TFA didn't show a screenshot of it but the per file plans and the diffs are side by side on a single screen so you can update the per file plan (adding and removing files as needed) and then "re-roll" the code changes as you go. With the Codespaces feature you can even launch the project and get access to a terminal to run stuff and presumably feed the output back into the plan.

It makes it really easy to spot deficiencies in the code, add comments in the plan, and instantly regenerate the code (well, not instantly, there was a queue when I used it). It was a lot smoother than my experience with Copilot Chat, Aider, and Plandex.

The same is true on the code level, which can be viewed as a more detailed specification.

Part of the fun of software development is exploring the solution space by implementing, and gaining a deeper understanding in the process, as well as coming up with the corresponding design decisions.

It seems that with current AI, in order to steer it and evaluate its output, you would have to build that deeper understanding up front without doing the work, which seems difficult.

At the moment you have clear which are the requirements you have already solved the program.

Programming is the task of finding the real requirements!

To me this looks similar to rubber-ducking or technical writing.

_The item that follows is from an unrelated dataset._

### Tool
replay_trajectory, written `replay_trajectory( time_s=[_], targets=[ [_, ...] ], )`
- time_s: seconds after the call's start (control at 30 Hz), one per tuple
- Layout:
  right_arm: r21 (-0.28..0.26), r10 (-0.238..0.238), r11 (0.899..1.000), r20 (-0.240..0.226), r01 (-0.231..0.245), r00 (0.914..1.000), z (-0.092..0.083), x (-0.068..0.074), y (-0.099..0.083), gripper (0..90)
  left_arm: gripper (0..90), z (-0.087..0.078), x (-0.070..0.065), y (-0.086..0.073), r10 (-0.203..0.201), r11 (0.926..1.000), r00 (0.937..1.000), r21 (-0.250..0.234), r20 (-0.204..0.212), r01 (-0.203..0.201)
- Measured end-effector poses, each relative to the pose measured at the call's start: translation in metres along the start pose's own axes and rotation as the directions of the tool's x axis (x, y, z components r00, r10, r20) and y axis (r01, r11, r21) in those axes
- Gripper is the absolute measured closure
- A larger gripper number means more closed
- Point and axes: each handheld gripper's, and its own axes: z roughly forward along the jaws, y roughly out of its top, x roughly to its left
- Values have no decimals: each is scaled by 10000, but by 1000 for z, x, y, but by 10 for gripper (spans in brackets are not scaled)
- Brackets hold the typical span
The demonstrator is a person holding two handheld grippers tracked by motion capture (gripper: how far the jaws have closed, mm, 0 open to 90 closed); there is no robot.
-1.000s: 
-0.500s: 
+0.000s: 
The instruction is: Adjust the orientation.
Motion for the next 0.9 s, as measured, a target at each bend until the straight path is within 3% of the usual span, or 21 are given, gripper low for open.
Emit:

All three involve mentally modeling the perspective of someone who may not share your knowledge or assumptions.
> It's this kind of thing that makes me think tackling big feature requests is still an AGI-complete problem. Perhaps if it gets good enough at pure coding you can iterate your way to success.

I think you’ve just invented product managers. This used to be part of a software engineer’s job. Back when inputting code into a computer was so labor intensive that you’d write your program then hand it off to another human to translate into machine code.

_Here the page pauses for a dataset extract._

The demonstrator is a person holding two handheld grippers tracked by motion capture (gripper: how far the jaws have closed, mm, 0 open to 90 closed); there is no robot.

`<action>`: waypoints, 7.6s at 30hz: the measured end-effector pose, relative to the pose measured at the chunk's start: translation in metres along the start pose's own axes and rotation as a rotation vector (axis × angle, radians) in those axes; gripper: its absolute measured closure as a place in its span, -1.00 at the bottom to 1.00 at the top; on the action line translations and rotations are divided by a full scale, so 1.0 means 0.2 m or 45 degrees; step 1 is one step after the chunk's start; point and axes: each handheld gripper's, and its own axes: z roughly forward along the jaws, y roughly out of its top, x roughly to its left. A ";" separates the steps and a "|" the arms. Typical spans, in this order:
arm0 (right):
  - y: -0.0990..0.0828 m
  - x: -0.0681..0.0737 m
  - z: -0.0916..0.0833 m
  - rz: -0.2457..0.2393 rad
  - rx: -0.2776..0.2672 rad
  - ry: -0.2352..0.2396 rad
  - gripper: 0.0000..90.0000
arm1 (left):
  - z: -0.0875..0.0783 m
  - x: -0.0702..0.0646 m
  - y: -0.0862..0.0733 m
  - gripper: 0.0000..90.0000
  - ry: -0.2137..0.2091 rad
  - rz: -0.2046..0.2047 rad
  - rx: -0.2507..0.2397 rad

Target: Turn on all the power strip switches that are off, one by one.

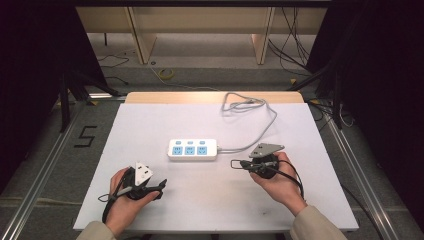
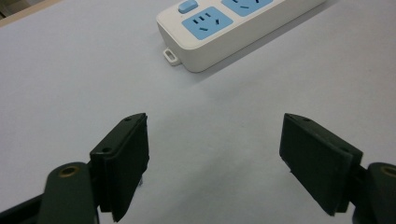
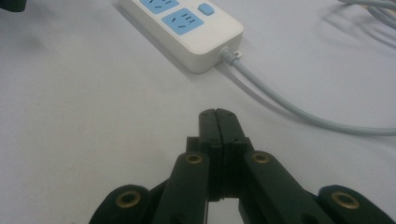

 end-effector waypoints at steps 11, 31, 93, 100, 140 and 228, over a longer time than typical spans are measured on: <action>0.07 0.01 0.04 -0.030 0.023 0.005 1.00 | 0.00 0.00 0.00 -0.47 0.002 0.004 -0.001; 0.16 0.03 0.12 -0.056 0.046 0.008 1.00 | 0.00 0.00 0.00 -0.47 0.002 0.004 0.000; 0.43 0.02 0.30 -0.083 0.091 0.019 1.00 | 0.00 0.00 0.01 -0.47 0.004 0.016 0.001; 0.46 0.02 0.31 -0.079 0.094 0.014 1.00 | 0.00 0.00 0.01 -0.47 0.004 0.017 0.001; 0.53 0.02 0.43 -0.084 0.141 0.010 1.00 | 0.00 -0.01 0.01 -0.47 0.000 0.010 -0.006; 0.61 0.01 0.76 -0.021 0.239 -0.007 1.00 | 0.01 -0.01 0.01 -0.47 -0.007 0.014 -0.012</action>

Then we invented compilers and now programming can take up a whole person’s day so programmers stopped having time to do product management. That became a full-time job supplying 4+ programmers with enough work to stay busy.

If we can replace those 4 programmers with AI, software engineers will once more turn back into product managers.

The best product managers I’ve worked with have some combination of a comp sci and business background. The CS background helps a lot.

And some of the best software engineers I’ve worked with are basically their product manager’s right hand. Partnering smoothly in developing requirements, communicating technical feasibility, and deeply understanding their customers. They could be product managers but choose not to.

and that's because software engineering is <50% "writing code"

TDD is a great way to show exactly how much you understand what you're about to build. the make all the decisions about edge cases and various conditions ahead of time, before even getting to the code

it sounds like pseudocode sort of, like analyzing the requirements and needs to a point all that's left is typing it out in whatever programming language you're using. I can see an LLM being pretty good at that but then that's just a higher level version of a compiler going from a programming language to what the machine understands. You start with very well structured human language, the llm turns that into something the compiler understands, and then that is turned into something the machine understands.

It sounds like using an LLM to write code requires careful preparation and wording ahead of time that it's basically like writing in a very high level programming language itself.

Yeah, this is my experience as well. Once I've fully fleshed out the requirements to the point that there is zero ambiguity in what I want, I've basically written a pseudocode implementation already and the AI is just saving me some typing.